Comparison of permeation mechanisms in sodium-selective ion channels

Abstract

Voltage-gated sodium channels are the molecular components of electrical signaling in the body, yet the molecular origins of Na⁺-selective transport remain obscured by diverse protein chemistries within this family of ion channels. In particular, bacterial and mammalian sodium channels are known to exhibit similar relative ion permeabilities for Na⁺ over K⁺ ions, despite their distinct signature EEEE and DEKA sequences. Atomic-level molecular dynamics simulations using high-resolution bacterial channel structures and mammalian channel models have begun to describe how these sequences lead to analogous high field strength ion binding sites that drive Na⁺ conduction. Similar complexes have also been identified in unrelated acid sensing ion channels involving glutamate and aspartate side chains that control their selectivity. These studies suggest the possibility of a common origin for Na⁺ selective binding and transport.
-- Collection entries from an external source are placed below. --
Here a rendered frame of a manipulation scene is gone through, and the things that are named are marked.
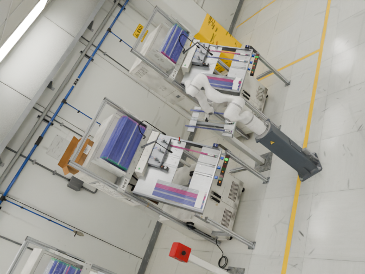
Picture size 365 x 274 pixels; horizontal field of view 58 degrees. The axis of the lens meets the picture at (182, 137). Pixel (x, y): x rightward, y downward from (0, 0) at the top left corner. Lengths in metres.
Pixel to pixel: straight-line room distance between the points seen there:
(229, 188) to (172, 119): 2.16
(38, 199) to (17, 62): 1.80
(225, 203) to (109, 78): 2.69
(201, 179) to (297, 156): 0.93
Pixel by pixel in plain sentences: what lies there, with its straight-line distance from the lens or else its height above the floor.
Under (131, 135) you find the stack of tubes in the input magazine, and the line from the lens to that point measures 3.34.
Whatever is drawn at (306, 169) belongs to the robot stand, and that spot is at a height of 0.09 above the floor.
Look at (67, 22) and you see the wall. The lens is 5.41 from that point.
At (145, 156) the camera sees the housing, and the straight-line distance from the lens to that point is 3.33.
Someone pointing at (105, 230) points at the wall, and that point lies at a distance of 4.74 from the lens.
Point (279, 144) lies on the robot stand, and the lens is 3.12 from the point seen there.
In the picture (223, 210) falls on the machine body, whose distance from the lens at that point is 3.68.
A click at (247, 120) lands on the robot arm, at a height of 0.92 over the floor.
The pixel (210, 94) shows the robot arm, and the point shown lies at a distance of 2.85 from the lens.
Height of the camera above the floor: 2.40
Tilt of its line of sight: 23 degrees down
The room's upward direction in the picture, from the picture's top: 56 degrees counter-clockwise
Keywords: Acid sensing ion channel; Ion permeation; Ion selectivity; Molecular dynamics simulation; Voltage-gated sodium channel.

Figure 1:

The structure of Na_v channels. Main structural elements of the bacterial channel Na_vAb showing the arrangment of segments S1 to S6 forming the pore domain (PD) and the volatge-sensing domain (VSD). For clarity, the segments forming the PD of one subunit and the VSD of another have been omitted. In the VSD, the key arginines playing a role in gating are represented as pink sticks and labelled. More detailed representations of the SFs are added as inserts (colored sticks, C in cyan and gray for back subunit, N in blue and O in red, 3 subunits shown), displaying Na_vAb (top center), with its specific sequence of residues TLES and the 3 binding sites for Na⁺ S_HFS, S_CEN and S_IN as red dashed circles, and Na_vPaS (top right), with the key residues of the DEKA locus indicated (D, E, and K, the subunit carrying A, DIV, is not shown), as well as the extracellular ring of charged residues (E and E, as DIII doesn’t carry a charged residue in Na_vPaS), the name of each domain DI, DII and DIII is indicated. To the left a sequence alignment of Na_vBaCs (Na_vAb and Na_vRh) and human Na_v1.2 is shown. Bold and highlighted letters indicate key DEKA and EEEE rings, as well as the vestibular EEDD ring.

Figure 2:

Conduction of sodium in Na_vAb. 2D free energy projection for Na⁺ ions when 3 ions occupy the filter, with Na⁺-Na⁺ corresponding to the center of mass position of the two upper ions. The lowest free energy pathway is via knock-on conduction, indicated with a solid red curve, with pass-by conduction indicated with a dashed curve. Illustrations are schematic and based on free energy results presented in (Boiteux et al., 2014a), with contouring at 0.5 kcal/mol.

Figure 3:

Ion conduction in model human Na_v1.2 for Na⁺ (A) and K⁺ (B). Insets show configurations during conduction. A) Two ion occupancy dominates for Na⁺. As the ions enter the SF they bind to carboxylates and create multi-ion/multi carboxylate complexes. Lysine creates a stable state with Na⁺ in the S_HFS to allow pass-by conduction (solid red curve). When lysine is in the lower pore no conduction is observed (dashed curve). B) The K⁺ ion singly binds to the carboxylates and waits for lysine to undergo structural isomerization to pass lysine in the lower SF (solid red curve). Illustrations are schematic and based on free energy maps presented in (Flood et al., 2018), with contouring at 0.5 kcal/mol.

Figure 4:

Free energy profile for Na⁺ (orange) and K⁺ (purple) in ASIC PDB:4NTW (A) and PDB:2QTS (B), based on data presented in (Lynagh et al., 2017). Insets show Na⁺ and K⁺ in key sites and labels indicate the residues that the respective ions are binding to.